Several other useful plots are provided in-line as well. We downloaded the below viewing direction plot in PNG format directly from the results stream. PDF and raw data formats are also available for making publication figures. The below plot shows a typical viewing direction distribution over azimuth and elevation angles for this dataset:

viewing directions

Select ‘Following latest to see the most recent events or ‘Show from top’ to view all events in chronological order.

Download final result

When an experiment is complete, the result structure and result meta data file can be downloaded directly from the Launch page. Alternatively, the file path(s) can be copied from the Launch page.

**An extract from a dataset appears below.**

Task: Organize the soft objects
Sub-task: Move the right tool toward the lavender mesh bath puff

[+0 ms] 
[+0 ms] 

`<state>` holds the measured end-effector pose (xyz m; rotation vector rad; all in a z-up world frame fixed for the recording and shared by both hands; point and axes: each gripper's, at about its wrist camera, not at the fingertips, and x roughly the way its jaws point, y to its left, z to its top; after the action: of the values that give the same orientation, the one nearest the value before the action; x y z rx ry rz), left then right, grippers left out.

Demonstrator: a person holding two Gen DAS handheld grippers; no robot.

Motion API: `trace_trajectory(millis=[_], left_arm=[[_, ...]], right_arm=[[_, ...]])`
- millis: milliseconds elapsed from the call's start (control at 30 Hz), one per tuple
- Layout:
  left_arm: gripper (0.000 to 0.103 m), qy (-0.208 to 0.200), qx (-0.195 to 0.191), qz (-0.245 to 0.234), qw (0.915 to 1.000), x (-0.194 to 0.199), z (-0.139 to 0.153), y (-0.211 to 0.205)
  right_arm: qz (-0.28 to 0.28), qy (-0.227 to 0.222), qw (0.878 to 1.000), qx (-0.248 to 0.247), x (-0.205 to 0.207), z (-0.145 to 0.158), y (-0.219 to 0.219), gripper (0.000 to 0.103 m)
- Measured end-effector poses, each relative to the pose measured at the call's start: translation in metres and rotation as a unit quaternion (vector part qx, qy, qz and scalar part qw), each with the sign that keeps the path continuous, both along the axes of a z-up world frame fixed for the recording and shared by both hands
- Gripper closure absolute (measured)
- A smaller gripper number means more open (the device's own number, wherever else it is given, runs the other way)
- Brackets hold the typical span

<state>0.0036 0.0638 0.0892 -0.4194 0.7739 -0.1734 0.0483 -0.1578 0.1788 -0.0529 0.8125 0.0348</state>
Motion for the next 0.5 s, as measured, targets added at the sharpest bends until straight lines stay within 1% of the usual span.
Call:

As mentioned above, you can also download the result structure from the ‘Experiments’ page below the image projection.

Tips:

Interpreting results

Checking for preferred orientation

The Viewing Direction Distribution plot, available at the completion of a Refinement experiment, sheds light on the degree of orientation bias in your sample. For example, the following plot shows that while there are some viewing directions from which the sample was never imaged, there are images available from nearly every viewing direction for the sample, and the distribution of those viewing directions does not indicate a large amount of orientation bias.

viewing direction 1

On the other hand, in the below plot, it is clear that nearly all of the top and bottom viewing directions are missing in the sample, i.e., we almost only ever see the sample from the sides, not from the top or bottom. However, the band of equatorial views is likely wide enough that we are able to see enough of the sample from a variety of views to generate a decent reconstruction and refinement.

viewing direction 2

Finally, the Viewing Direction Distribution plot will reflect the symmetric nature of a dataset containing a highly symmetric protein - e.g., the below plot shows a structure with four-fold symmetry.

viewing direction 3

Interpreting gold-standard FSC curves

fsc curves

No Mask:

This is the raw FSC calculated between two independent half-maps reconstructed from the data. There is no masking applied, so both the structure and solvent are included in this FSC.

Spherical:

This is the FSC calculated after applying a soft spherical mask to both half maps. The outer radius of the soft sphere is equal to half the volume box-size (i.e. the sphere extends to the faces of the box in all directions). The inner radius is 85 percent of the outer radius. Between inner and outer radii, a soft cosine edge transitions from a mask value of one to a value of zero.

Loose:

This is the FSC calculated after applying a soft solvent mask to both half maps. The loose mask is calculated as follows. First, the density map is thresholded at 50% of the maximum density value. The resulting volume is dilated to create a soft mask. Voxels in the mask that are within 25 angstroms of the thresholded region receive a mask value of 1.0. Voxels between 25 and 40 angstroms fall off with a soft cosine edge, and voxels outside 40 angstroms receive a value of 0.0.

Tight:

This is the same as the loose mask, except the dilation distances are 6 angstroms for the value 1.0 distance and 12 angstroms for the value 0.0 distance.

Corrected:

This is the FSC curve calculated using the tight mask with correction by noise substitution [1]. The two half maps have their phases randomized beyond a certain resolution, then the tight mask is applied to both, and an FSC is calculated. This FSC is used along with the original FSC before phase randomization to compute the corrected FSC as in [1]. This accounts for correlation effects induced by masking. The resolution at which phase randomization begins is the resolution at which the no-mask FSC drops below the FSC = 0.143 criterion.

[1] Chen, S. et al. High-resolution noise substitution to measure overfitting and validate resolution in 3D structure determination by single particle electron cryomicroscopy. Ultramicroscopy 135, 24–35 (2013).